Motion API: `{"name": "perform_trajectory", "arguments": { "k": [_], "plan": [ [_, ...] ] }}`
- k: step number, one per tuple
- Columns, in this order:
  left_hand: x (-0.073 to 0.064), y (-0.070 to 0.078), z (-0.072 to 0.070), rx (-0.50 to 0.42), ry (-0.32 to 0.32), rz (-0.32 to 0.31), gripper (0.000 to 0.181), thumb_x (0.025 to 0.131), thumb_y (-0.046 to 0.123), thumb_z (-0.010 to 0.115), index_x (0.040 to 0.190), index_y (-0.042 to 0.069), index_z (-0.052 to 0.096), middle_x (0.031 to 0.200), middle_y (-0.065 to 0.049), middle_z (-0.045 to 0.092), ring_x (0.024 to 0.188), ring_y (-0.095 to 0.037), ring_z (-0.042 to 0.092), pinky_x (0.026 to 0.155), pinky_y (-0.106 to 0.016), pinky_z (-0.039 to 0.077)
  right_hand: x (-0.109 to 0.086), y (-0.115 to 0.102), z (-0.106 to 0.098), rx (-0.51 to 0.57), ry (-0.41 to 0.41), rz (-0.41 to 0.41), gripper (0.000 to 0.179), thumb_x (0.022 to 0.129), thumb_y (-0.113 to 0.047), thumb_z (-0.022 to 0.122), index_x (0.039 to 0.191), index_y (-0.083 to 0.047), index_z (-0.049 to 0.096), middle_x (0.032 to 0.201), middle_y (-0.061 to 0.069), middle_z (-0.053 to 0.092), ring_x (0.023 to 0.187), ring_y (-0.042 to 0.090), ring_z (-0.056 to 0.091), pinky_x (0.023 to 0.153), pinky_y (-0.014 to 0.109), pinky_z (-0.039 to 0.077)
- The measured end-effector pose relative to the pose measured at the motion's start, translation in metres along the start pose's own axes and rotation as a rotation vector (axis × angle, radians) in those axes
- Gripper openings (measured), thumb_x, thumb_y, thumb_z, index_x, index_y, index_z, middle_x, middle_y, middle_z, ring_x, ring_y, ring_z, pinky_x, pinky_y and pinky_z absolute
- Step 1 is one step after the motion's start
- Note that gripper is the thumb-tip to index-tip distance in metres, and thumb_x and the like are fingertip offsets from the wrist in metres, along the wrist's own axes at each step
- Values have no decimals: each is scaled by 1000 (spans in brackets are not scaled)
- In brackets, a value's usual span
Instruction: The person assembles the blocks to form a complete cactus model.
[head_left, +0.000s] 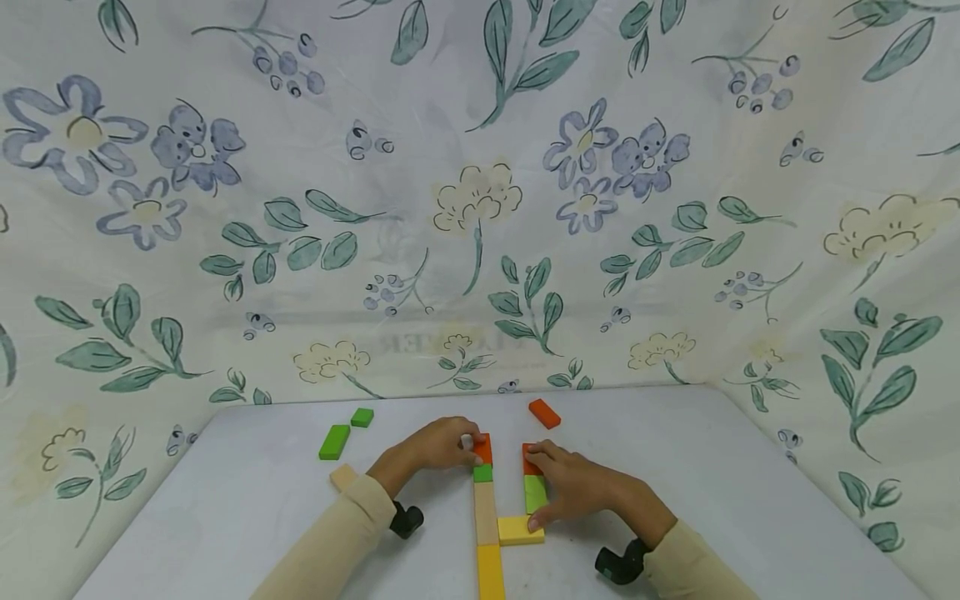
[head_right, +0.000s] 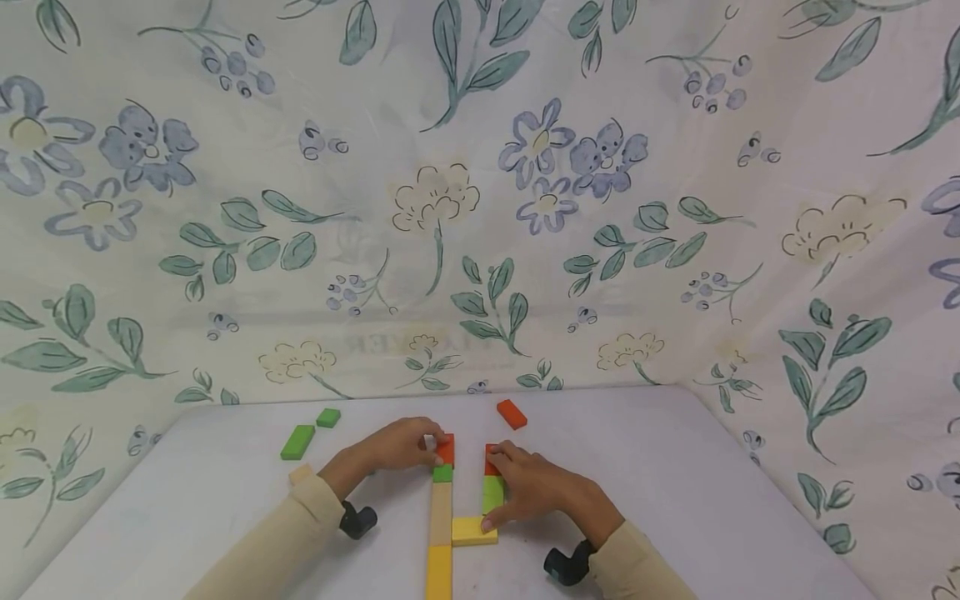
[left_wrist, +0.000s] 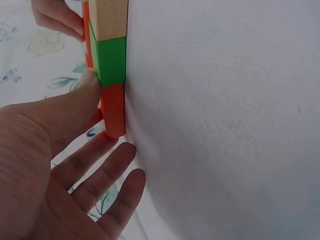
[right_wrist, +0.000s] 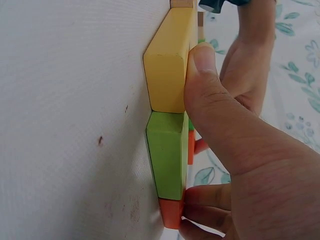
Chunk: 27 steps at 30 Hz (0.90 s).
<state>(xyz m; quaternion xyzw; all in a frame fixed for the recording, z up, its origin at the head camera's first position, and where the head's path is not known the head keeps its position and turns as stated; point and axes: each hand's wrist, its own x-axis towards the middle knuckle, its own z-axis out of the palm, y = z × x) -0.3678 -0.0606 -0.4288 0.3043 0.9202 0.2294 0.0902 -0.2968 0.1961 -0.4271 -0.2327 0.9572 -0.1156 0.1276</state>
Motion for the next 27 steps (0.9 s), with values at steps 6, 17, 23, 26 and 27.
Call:
{"name": "perform_trajectory", "arguments": {
  "k": [6, 17, 23, 26, 27],
  "plan": [
    [0, -2, -1, -20, -30, 7, 38, 87, 29, 79, 121, 15, 68, 120, 1, 67, 96, -14, 58, 90, -36, 53, -1, -1, -1, 0, 2, 5, 110, 67, -70, 77, 152, -11, 40, 157, 7, 37, 126, 27, 52, 107, 52, 47],
    [-5, 6, -5, -36, -76, -24, 47, 84, 26, 82, 127, 16, 67, 113, 2, 63, 98, -16, 56, 91, -38, 52, -1, -2, -1, 17, -4, 3, 109, 68, -70, 77, 152, -11, 40, 156, 7, 38, 125, 26, 52, 107, 52, 46],
    [-7, 8, -3, -22, -78, -24, 45, 83, 27, 82, 125, 17, 68, 111, 3, 64, 96, -15, 55, 92, -37, 52, 0, 0, 0, 24, -6, 6, 110, 67, -70, 77, 152, -11, 40, 155, 7, 38, 123, 26, 53, 106, 52, 47],
    [-8, 7, -3, -8, -75, -16, 45, 83, 26, 83, 124, 17, 69, 111, 3, 64, 95, -14, 54, 92, -37, 52, 0, 0, 0, 24, -4, 4, 110, 67, -71, 77, 152, -11, 40, 155, 6, 38, 124, 26, 53, 107, 52, 47],
    [-8, 7, -3, -2, -77, -16, 45, 83, 27, 83, 124, 17, 69, 111, 4, 64, 95, -14, 55, 92, -36, 52, 0, 0, 1, 26, -5, 4, 110, 67, -71, 77, 152, -11, 40, 156, 6, 38, 124, 26, 53, 107, 52, 46]
  ]
}}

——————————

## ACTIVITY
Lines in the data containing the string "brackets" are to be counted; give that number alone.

## SOLUTION TO THIS TASK
2